My admitting nurse did a great job, and the nurse anesthetist and anesthesiologist made me feel taken care of and listened to. With a tendency for post op nausea, they gave me a scopolamine patch and marinol. The marinol was new to me for post op nausea and vomiting. Everything worked well, because I did not have any nausea or vomiting.
I don't remember PACU, but I do remember being rolled back to day surgery. I heard the nurse give report and then nothing. When you are in that space of waking up from anesthesia, you can go from sleeping to awake with severe pain. Any pain medications given at this point were probably given towards the beginning of the surgery and this is hours later, or one may have gotten pain medication in PACU. Anesthesia is pain blocking, but as it wears off, one can still have severe pain.
My husband took a picture of me when I first got back to day surgery and I was grimacing and crying in pain. As my head cleared, I looked around and saw that I had a blood pressure cuff on but it wasn't attached to anything, in fact, there was no monitor in the room. Not once was my pain level assessed or not one vital was taken. No temperature, B/P, heart rate, or pulse. I was flabbergasted. Someone came in the room and brought me a ginger ale and a cup of ice. They placed it on the bedside table at the end of the bed. I had no idea it was there. My husband helped me out of course, but what if he wasn't there?
Aside from the neglectful nursing, my point here that I am trying to make is that there seems to be a misconception about the post op period in regard to pain management. I remember when my mother-in-law had lumbar surgery. I was sitting in the chair just being there for her. She would wake up and cry out in pain, say a few words then drift off back to sleep. I told the nurse when she came in that she was in pain, and the nurse refused to give her anything because she had her eyes closed.
One thing I do know, is that once a pain level gets severe, it is really difficult to get under control. The period of waking up from anesthesia is often confused as the patient being comfortable. If the patient wakes up and cries, grimaces, any of the pain indicators, then they are having pain. If the patient's pain is well controlled initially, then they will recover faster. They will move more, eat better, therefore help to prevent surgery related sequela such as pneumonia.
Several years ago, I had another major surgery. For this one, I was admitted overnight on the orthopedic floor. I don't remember much about the day of surgery, but that night, I was more awake and beginning to shake off the effects of anesthesia. The nurse came in and I told him I was in a lot of pain. He replied in a very sarcastic manner that I had a pain pump, with the button on the left side of my bed. What!? I looked over and sure enough, there was the magic button. I began pushing that button until I felt better physically and emotionally.
I had no idea that the pain pump was available to me. Once again, it is forgotten that patients need to be assessed and reassessed. I feel that the nurse should have walked over to the bedside and put the pump in my hand and explained it to me, more than once if need be.
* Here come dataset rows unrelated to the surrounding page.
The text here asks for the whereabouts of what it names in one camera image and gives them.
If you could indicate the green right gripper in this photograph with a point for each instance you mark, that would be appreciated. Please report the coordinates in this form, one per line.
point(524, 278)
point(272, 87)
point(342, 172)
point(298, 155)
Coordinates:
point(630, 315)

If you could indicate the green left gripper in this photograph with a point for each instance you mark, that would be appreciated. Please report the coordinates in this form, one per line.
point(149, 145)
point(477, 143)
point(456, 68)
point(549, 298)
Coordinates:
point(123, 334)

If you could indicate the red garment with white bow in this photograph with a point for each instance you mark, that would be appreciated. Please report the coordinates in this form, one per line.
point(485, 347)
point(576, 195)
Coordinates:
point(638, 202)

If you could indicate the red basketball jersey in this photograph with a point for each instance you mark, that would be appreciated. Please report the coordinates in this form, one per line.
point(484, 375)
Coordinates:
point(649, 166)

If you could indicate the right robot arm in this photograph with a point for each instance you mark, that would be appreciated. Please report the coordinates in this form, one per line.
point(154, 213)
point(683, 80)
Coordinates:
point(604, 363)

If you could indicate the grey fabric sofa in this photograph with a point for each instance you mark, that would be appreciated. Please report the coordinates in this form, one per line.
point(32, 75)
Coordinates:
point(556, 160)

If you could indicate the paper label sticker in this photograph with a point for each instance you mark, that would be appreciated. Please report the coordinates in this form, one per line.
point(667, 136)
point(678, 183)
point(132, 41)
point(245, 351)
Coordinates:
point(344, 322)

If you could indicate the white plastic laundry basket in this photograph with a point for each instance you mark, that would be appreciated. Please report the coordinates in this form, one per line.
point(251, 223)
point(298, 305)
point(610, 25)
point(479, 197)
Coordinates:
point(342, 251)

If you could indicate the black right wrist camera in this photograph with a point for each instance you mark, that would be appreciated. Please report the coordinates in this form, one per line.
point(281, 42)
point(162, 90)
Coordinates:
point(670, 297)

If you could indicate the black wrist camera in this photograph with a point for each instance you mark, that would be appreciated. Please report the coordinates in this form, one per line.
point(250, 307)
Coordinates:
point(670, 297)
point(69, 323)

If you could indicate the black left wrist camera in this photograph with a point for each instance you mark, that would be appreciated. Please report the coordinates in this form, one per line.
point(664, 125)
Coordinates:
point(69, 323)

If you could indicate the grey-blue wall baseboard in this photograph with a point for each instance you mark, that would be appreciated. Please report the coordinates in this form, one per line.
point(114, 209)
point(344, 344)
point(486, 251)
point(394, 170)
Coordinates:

My whole point of writing this is to voice my experience with post op pain control. I feel that sometimes it can be inadequate due to the nurses' misconception of the role of anesthesia and pain control in post op care. Pay attention to nonverbal cues as well as when a patient complains of pain. Give pain med when appropriate, it will help the patient recover.
Has anyone else experienced this? Please share your experience.